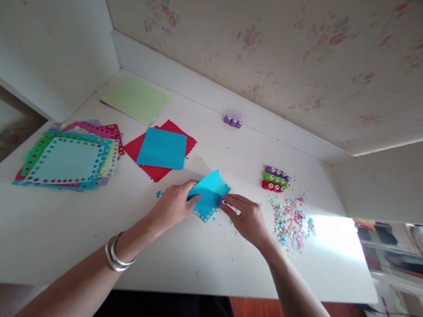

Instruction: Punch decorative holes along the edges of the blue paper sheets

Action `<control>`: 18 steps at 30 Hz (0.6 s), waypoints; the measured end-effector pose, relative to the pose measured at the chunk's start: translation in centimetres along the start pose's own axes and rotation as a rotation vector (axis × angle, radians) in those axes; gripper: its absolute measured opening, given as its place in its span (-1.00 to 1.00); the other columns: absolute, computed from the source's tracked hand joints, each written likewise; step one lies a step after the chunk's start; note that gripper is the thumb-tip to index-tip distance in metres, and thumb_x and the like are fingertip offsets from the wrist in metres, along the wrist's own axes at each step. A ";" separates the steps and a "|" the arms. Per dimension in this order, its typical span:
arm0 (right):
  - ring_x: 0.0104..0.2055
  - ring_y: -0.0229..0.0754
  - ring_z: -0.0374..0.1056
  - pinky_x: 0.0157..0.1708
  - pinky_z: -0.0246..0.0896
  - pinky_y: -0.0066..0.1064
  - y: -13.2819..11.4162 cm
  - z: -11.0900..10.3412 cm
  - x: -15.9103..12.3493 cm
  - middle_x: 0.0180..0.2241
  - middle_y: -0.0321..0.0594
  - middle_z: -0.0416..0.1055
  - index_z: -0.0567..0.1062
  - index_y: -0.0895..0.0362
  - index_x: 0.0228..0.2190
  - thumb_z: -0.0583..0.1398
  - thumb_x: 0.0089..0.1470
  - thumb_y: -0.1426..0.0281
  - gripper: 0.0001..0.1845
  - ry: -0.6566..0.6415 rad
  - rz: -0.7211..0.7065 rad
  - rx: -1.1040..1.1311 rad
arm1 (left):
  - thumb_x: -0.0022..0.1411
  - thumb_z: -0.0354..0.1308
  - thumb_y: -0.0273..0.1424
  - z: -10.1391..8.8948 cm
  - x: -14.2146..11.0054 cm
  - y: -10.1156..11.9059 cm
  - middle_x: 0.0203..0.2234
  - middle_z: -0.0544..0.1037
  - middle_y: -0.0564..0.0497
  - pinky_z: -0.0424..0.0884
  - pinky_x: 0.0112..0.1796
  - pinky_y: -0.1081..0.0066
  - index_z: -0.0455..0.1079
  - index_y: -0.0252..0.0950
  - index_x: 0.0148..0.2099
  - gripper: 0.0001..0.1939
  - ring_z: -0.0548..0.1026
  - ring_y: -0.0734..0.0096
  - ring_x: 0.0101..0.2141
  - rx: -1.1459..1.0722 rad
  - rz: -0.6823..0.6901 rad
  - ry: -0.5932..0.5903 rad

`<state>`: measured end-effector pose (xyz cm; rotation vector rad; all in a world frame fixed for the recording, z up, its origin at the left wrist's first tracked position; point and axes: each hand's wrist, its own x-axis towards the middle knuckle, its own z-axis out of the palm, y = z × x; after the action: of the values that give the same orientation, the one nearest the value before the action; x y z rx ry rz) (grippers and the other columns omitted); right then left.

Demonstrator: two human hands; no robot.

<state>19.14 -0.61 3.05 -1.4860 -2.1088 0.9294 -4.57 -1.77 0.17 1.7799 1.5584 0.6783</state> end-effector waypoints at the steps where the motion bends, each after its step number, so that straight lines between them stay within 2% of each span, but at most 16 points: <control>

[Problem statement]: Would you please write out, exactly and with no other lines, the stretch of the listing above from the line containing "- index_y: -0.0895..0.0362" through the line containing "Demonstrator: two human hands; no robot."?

[Answer for the task]:
  - index_y: -0.0895..0.0362
  - index_x: 0.0228..0.2190
  - thumb_z: -0.0583..0.1398
  - thumb_x: 0.0089..0.1470
  - thumb_y: -0.1426..0.0281
  - gripper: 0.0001..0.1845
  - ry: -0.6566..0.6415 rad
  - rz: -0.7211..0.7065 rad
  - rx: -1.1040..1.1311 rad
arm1 (left):
  - thumb_x: -0.0022..0.1411
  - thumb_z: -0.0354..0.1308
  - thumb_y: -0.0273..0.1424
  - z: -10.1391..8.8948 cm
  - x: -14.2146..11.0054 cm
  - y: -10.1156..11.9059 cm
  - middle_x: 0.0203..0.2234
  - middle_z: -0.0544..0.1037
  - middle_y: -0.0564..0.0497
  - pinky_z: -0.0424..0.0884
  - pinky_x: 0.0112..0.1796
  - pinky_y: -0.1081..0.0066
  - index_z: -0.0455..0.1079
  - index_y: -0.0252..0.0950
  - index_x: 0.0148..0.2099
  - gripper: 0.0001..0.1939
  - ring_z: -0.0548..0.1026
  - ring_y: -0.0734..0.0096
  - ring_x: 0.0101..0.2141
  - rx: -1.1459..1.0722 rad
  - rz: -0.6823..0.6901 rad
  - ry: -0.5932..0.5903 rad

`<state>`: measured end-effector pose (xyz cm; rotation vector rad; all in a world frame fixed for the recording, z up, its origin at the left wrist's first tracked position; point and axes: each hand's wrist, its own x-axis towards the middle knuckle, its own z-axis out of the palm, y = z × x; after the action: of the values that give the same orientation, the one nearest the value before the action; x y z rx ry rz) (grippers and the other columns omitted); right then left.

Demonstrator: two human hands; no robot.

The given output is complete.